Saúl es un adolescente con Síndrome de Asperger. No tiene éxito en las relaciones sociales porque su cabeza no funciona como la de sus iguales. Es muy literal y no entiende los gestos, las entonaciones, ni las ironías del lenguaje. Le cuesta organizarse y cualquier imprevisto le causa nerviosismo. Asimismo, tiene dificultades para gestionar sus emociones porque no le resulta fácil conectarlas con la razón.
Cuando era pequeño, iba contento al colegio, aunque rara vez le invitaban a los cumpleaños y solía pasar los recreos solo, jugando o paseando mientras pensaba en sus cosas. Era estudioso, obediente y listo y nunca daba problemas ni molestaba a nadie.
Pero cuando llegó la adolescencia, su manera de comportarse le convirtió en objeto de burla y desprecio por parte de algunos compañeros. Le habría encantado tener amigos e integrarse en la clase y se esforzaba para ello, pero la realidad era que siempre estaba sólo. Poco a poco el abuso pasivo de la soledad en el patio pasó a ser un acoso activo: bromas de mal gusto, insultos y golpes por parte de algunos compañeros mientras otros se reían. Saúl empezó a aislarse más aún y sus manías y rarezas se agudizaron. No era capaz de gestionar el miedo, ni la tristeza, y estas emociones se fueron transformando en frustración, enfado y rabia. Empezó a auto lesionarse para descargar su enfado y pensó en el suicidio. No podía más. Nadie le ayudaba y el acoso seguía. Cada día más intenso y doloroso. Y, cegado por la rabia y la frustración decidió acabar con aquello y tomó una decisión equivocada: llevó unos cuchillos al colegio y trató de atacar a sus agresores.

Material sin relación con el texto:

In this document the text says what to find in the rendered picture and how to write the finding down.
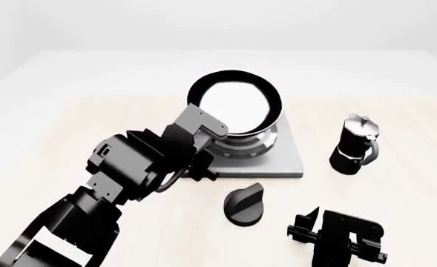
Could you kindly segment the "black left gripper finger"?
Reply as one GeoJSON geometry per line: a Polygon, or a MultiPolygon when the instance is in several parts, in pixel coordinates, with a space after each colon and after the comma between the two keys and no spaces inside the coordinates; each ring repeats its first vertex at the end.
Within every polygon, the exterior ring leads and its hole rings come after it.
{"type": "Polygon", "coordinates": [[[211,181],[217,179],[217,173],[212,173],[208,168],[213,162],[214,157],[209,152],[199,152],[188,167],[188,177],[196,182],[202,178],[208,178],[211,181]]]}

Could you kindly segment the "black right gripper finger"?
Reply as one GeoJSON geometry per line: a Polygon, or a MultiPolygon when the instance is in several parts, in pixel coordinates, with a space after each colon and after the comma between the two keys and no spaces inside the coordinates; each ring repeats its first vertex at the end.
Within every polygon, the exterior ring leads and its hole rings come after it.
{"type": "Polygon", "coordinates": [[[295,216],[295,230],[297,233],[312,233],[315,223],[318,218],[320,208],[317,207],[307,215],[296,215],[295,216]]]}

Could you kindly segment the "black frying pan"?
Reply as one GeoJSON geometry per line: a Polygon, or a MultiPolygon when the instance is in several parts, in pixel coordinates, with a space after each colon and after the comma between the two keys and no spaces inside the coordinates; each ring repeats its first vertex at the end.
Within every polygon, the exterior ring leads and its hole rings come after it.
{"type": "Polygon", "coordinates": [[[219,70],[200,77],[189,89],[194,104],[228,127],[228,138],[258,135],[275,125],[283,112],[277,89],[244,70],[219,70]]]}

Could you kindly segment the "black stove knob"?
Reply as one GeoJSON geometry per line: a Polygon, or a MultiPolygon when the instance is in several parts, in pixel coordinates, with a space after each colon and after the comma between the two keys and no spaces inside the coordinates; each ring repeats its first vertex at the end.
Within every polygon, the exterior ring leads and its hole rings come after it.
{"type": "Polygon", "coordinates": [[[240,227],[249,227],[260,222],[264,211],[263,193],[264,188],[259,182],[230,192],[223,202],[226,219],[240,227]]]}

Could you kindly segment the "grey square stove base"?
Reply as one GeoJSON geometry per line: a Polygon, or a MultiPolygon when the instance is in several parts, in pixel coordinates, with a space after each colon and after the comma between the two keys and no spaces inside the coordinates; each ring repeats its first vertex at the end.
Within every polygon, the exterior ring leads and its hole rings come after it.
{"type": "Polygon", "coordinates": [[[285,114],[268,130],[246,138],[227,138],[208,148],[210,171],[220,178],[301,178],[300,159],[285,114]]]}

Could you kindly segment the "black moka pot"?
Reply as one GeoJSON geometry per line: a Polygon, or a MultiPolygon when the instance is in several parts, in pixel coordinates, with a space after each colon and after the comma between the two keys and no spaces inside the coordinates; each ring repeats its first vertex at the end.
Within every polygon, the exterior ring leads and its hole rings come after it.
{"type": "Polygon", "coordinates": [[[337,146],[329,158],[332,168],[344,175],[357,174],[379,155],[379,126],[369,117],[351,113],[344,120],[337,146]]]}

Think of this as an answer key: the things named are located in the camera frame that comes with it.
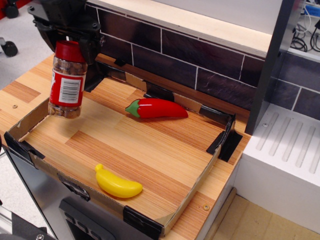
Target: gray floor
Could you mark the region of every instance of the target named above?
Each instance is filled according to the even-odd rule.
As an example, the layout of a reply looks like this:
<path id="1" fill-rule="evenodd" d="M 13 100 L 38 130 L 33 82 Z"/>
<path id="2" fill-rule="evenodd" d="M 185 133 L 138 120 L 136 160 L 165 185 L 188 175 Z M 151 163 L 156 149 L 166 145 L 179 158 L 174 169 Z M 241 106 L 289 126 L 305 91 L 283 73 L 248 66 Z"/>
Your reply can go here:
<path id="1" fill-rule="evenodd" d="M 12 41 L 18 48 L 16 56 L 7 57 L 0 48 L 0 89 L 39 64 L 53 52 L 41 38 L 26 5 L 17 18 L 0 20 L 0 37 Z M 37 227 L 46 223 L 29 196 L 22 181 L 6 155 L 0 157 L 0 200 L 3 207 Z"/>

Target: toy pepper
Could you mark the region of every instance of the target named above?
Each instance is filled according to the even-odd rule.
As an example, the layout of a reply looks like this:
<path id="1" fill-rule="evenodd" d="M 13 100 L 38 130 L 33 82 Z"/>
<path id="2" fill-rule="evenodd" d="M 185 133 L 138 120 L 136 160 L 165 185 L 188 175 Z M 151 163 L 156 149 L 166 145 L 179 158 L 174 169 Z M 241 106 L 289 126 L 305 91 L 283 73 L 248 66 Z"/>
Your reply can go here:
<path id="1" fill-rule="evenodd" d="M 159 98 L 142 98 L 133 101 L 126 109 L 137 118 L 187 118 L 188 112 L 179 104 Z"/>

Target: toy banana
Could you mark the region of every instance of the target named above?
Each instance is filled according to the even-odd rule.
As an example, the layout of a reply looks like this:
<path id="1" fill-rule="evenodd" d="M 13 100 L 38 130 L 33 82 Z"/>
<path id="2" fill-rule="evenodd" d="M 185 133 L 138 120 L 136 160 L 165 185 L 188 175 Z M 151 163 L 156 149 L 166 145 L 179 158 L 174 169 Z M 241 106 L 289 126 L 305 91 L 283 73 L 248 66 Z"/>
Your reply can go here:
<path id="1" fill-rule="evenodd" d="M 131 198 L 138 195 L 143 187 L 139 182 L 130 181 L 105 170 L 102 164 L 95 166 L 95 178 L 100 188 L 119 198 Z"/>

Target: wooden countertop
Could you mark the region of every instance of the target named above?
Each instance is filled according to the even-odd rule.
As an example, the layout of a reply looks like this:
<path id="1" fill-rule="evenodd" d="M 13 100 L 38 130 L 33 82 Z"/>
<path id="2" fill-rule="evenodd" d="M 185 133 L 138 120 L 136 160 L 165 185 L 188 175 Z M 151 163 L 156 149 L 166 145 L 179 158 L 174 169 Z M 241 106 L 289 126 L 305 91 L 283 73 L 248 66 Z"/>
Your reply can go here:
<path id="1" fill-rule="evenodd" d="M 52 62 L 53 56 L 0 91 L 3 144 L 6 144 L 4 133 L 48 98 Z M 84 93 L 79 118 L 65 120 L 50 116 L 24 140 L 44 154 L 48 164 L 103 194 L 106 193 L 95 180 L 97 163 L 141 182 L 144 189 L 139 196 L 115 200 L 161 221 L 175 211 L 193 186 L 212 157 L 206 149 L 224 129 L 192 112 L 185 119 L 137 120 L 124 107 L 142 96 L 142 91 L 106 78 L 94 91 Z M 237 132 L 244 137 L 231 159 L 217 160 L 163 239 L 196 238 L 210 213 L 203 206 L 213 208 L 250 139 L 244 129 L 245 122 L 236 122 Z"/>

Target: white box
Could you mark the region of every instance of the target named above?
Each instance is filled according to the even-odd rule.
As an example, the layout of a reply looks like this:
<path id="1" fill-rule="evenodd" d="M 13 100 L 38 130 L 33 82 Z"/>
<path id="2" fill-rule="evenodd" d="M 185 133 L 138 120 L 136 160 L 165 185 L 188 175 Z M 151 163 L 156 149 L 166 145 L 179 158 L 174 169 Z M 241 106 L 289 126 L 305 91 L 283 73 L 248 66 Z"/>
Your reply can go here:
<path id="1" fill-rule="evenodd" d="M 320 121 L 271 104 L 243 152 L 234 187 L 320 234 L 319 159 Z"/>

Y todo el mundo se echó las manos a la cabeza y hablaba de él como un trastornado que había intentado matar a sus compañeros. Pero nadie hablaba de los verdaderos agresores de esta triste historia. Nadie parecía escandalizado porque unos adolescentes hubieran tenido la crueldad de acosar, durante meses, a alguien que era más débil y que estaba sólo. Tampoco se hablaba de tantos compañeros que habían permitido este acoso.
Queremos una sociedad inclusiva, pero la realidad es que no aceptamos al diferente y, si un chaval no tiene habilidades sociales, altura, belleza o tipo fino, se convierte en blanco de acoso y maltrato con mucha facilidad. Queda mucho camino por recorrer y los adultos tenemos una gran responsabilidad para que nuestros jóvenes acojan al diferente y ayuden al débil. Cuando lo logremos, esta sociedad dejará de estar enferma.